Gail Thompson commented: “Our kids are worth more. Stop making
excuses and stand up for our future! We walk for them!”
Christen Nicole Rowland added: “You tried to put a band-aid on a
severed artery. It’s not going to help schools get to where they need. This
deal isn’t going to shut us down, do more!!”
Others commented on the impact of chronic underfunding in the
classroom. Irene Casey posted: “I have students ask me daily- “why can’t
we....” how many creative ways can a teacher tell her science students ‘we
don’t have the supplies to do the same simple experiments I did in school...
many years ago!!!!’ FUND OUR FUTURE!!!”
Robin Gillean Davis added: “Fully fund our schools again! If your
children were in our schools would you be okay with just a class set of old
books instead of a book for each student? Would you be okay with stained carpet
duct taped together? Would you be okay with buckets sitting under leaks when it
rains? Would you be okay with choir, drama and other electives being
eliminated? Of course, you would not be okay with any of this if it was your
children. Our students are your constituent’s children and they are our state’s
future and are worth so much more than you have been giving. Step up and show
Oklahoma students and teachers that they are valued!!”
Cynthia Davis Jones said: “Fund the schools and give teachers
$10,000 raise. Give retirees a pay increase. Give state employees a raise. Stop
making excuses. Restore the GPT [Gross Production Tax on the oil and gas
industry] to 7% and do whatever it takes to generate enough income to bring our
state to a TOP 5 state,” while Terry Pace added, “Yes 10-12% GPT seems by far
the most fair and effective.”
The struggle of teachers, which is erupting worldwide with strikes
in Brazil, France and northern Iraq over the last week alone, has thrown
educators into a political clash with all the political parties, including the
Democrats and Republicans in the US, which are slashing education and other
essential services to pay for corporate tax cuts and war.

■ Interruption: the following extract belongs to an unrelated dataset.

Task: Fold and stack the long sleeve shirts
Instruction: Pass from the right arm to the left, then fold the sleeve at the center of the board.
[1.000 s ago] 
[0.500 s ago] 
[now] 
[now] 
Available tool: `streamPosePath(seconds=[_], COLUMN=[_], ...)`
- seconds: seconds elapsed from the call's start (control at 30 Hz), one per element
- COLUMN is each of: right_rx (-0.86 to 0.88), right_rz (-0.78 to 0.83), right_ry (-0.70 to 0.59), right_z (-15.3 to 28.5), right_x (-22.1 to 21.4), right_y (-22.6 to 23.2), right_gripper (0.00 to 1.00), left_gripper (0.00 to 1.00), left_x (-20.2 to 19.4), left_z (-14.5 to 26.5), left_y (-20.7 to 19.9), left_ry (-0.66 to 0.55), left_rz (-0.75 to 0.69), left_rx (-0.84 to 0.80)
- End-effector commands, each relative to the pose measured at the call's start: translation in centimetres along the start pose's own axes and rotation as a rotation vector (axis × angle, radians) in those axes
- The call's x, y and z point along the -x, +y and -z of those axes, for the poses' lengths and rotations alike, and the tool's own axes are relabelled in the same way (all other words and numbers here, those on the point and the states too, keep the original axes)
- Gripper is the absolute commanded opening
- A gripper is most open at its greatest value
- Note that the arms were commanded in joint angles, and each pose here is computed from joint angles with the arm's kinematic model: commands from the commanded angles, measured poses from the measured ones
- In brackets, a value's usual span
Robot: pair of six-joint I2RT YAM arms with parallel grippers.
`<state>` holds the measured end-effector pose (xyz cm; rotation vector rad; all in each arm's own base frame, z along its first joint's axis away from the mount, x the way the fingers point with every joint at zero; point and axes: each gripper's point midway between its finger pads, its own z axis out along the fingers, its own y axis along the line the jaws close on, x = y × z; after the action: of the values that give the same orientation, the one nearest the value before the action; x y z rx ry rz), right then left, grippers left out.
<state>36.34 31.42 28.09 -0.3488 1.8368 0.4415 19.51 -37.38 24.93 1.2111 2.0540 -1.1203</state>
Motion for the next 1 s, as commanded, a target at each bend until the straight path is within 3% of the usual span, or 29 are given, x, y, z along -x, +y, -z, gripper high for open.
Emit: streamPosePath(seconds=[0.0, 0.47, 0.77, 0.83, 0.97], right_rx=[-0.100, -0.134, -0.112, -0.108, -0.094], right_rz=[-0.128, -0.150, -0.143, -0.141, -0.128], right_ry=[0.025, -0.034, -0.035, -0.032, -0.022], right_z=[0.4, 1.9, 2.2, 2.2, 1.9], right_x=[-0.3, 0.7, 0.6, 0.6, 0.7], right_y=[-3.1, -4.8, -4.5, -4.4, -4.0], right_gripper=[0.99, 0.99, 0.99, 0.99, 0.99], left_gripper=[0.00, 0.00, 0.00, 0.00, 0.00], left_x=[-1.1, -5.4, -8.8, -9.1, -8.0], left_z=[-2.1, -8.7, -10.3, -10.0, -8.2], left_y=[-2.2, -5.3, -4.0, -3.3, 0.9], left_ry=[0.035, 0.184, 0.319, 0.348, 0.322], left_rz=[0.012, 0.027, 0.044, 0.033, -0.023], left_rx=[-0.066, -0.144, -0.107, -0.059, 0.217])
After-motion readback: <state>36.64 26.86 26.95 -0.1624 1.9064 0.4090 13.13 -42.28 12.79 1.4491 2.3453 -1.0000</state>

In Arizona, Oklahoma, Kentucky and other states, teachers must
take the conduct of the struggle out of the hands of the unions, which are
inseparably tied to the two big-business parties and their austerity program.
This means electing rank-and-file committees in the schools and communities to
fight for the broadest mobilization of the working class to defend the right to
high-quality public education, which will only be funded through a frontal
assault on the entrenched wealth of the corporate and financial elite.